§ Work required:
Your answer should hold the data exactly as given, minus any picture.

§ Dataset extract:
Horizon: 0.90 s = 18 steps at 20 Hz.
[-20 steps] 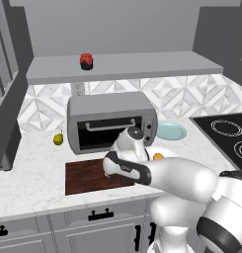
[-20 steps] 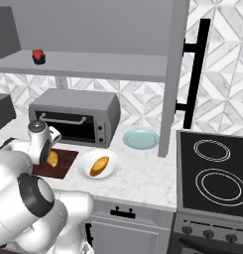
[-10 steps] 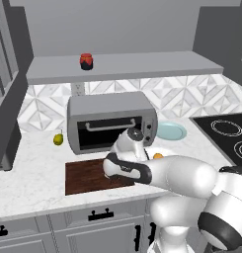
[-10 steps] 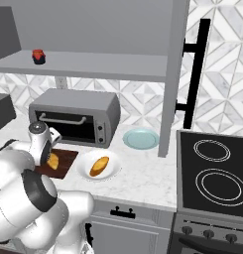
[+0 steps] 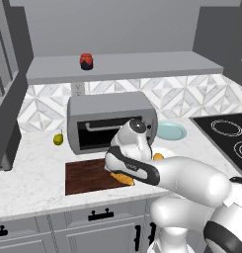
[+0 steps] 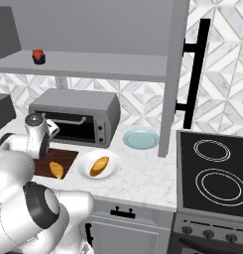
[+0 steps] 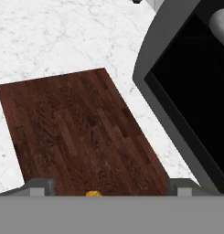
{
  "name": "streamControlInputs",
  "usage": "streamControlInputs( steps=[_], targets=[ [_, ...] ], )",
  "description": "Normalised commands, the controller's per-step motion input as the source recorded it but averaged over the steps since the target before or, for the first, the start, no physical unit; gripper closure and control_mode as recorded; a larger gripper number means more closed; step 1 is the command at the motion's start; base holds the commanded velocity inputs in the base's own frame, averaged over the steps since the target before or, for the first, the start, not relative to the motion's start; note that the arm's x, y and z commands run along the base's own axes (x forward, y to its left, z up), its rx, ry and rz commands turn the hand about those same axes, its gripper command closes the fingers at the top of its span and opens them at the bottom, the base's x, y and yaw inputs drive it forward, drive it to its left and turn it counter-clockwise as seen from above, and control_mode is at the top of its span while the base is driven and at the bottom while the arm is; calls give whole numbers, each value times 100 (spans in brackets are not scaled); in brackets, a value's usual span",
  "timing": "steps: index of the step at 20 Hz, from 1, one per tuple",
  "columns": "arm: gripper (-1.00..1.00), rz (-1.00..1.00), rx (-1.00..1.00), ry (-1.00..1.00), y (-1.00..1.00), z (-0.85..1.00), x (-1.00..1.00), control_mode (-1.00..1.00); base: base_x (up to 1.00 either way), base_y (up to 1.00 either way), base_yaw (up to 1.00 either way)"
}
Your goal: From the different types of pastries on the counter, select a croissant and place it on the cutting board. Then retrieve a jar of jam from the cabinet and place it alongside the croissant on the cutting board.
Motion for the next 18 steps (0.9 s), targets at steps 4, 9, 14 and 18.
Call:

§ Completed task:
Horizon: 0.90 s = 18 steps at 20 Hz.
[-20 steps] 
[-20 steps] 
[-10 steps] 
[-10 steps] 
[+0 steps] 
[+0 steps] 
[+0 steps] 
{
  "name": "streamControlInputs",
  "usage": "streamControlInputs( steps=[_], targets=[ [_, ...] ], )",
  "description": "Normalised commands, the controller's per-step motion input as the source recorded it but averaged over the steps since the target before or, for the first, the start, no physical unit; gripper closure and control_mode as recorded; a larger gripper number means more closed; step 1 is the command at the motion's start; base holds the commanded velocity inputs in the base's own frame, averaged over the steps since the target before or, for the first, the start, not relative to the motion's start; note that the arm's x, y and z commands run along the base's own axes (x forward, y to its left, z up), its rx, ry and rz commands turn the hand about those same axes, its gripper command closes the fingers at the top of its span and opens them at the bottom, the base's x, y and yaw inputs drive it forward, drive it to its left and turn it counter-clockwise as seen from above, and control_mode is at the top of its span while the base is driven and at the bottom while the arm is; calls give whole numbers, each value times 100 (spans in brackets are not scaled); in brackets, a value's usual span",
  "timing": "steps: index of the step at 20 Hz, from 1, one per tuple",
  "columns": "arm: gripper (-1.00..1.00), rz (-1.00..1.00), rx (-1.00..1.00), ry (-1.00..1.00), y (-1.00..1.00), z (-0.85..1.00), x (-1.00..1.00), control_mode (-1.00..1.00); base: base_x (up to 1.00 either way), base_y (up to 1.00 either way), base_yaw (up to 1.00 either way)"
}
Your goal: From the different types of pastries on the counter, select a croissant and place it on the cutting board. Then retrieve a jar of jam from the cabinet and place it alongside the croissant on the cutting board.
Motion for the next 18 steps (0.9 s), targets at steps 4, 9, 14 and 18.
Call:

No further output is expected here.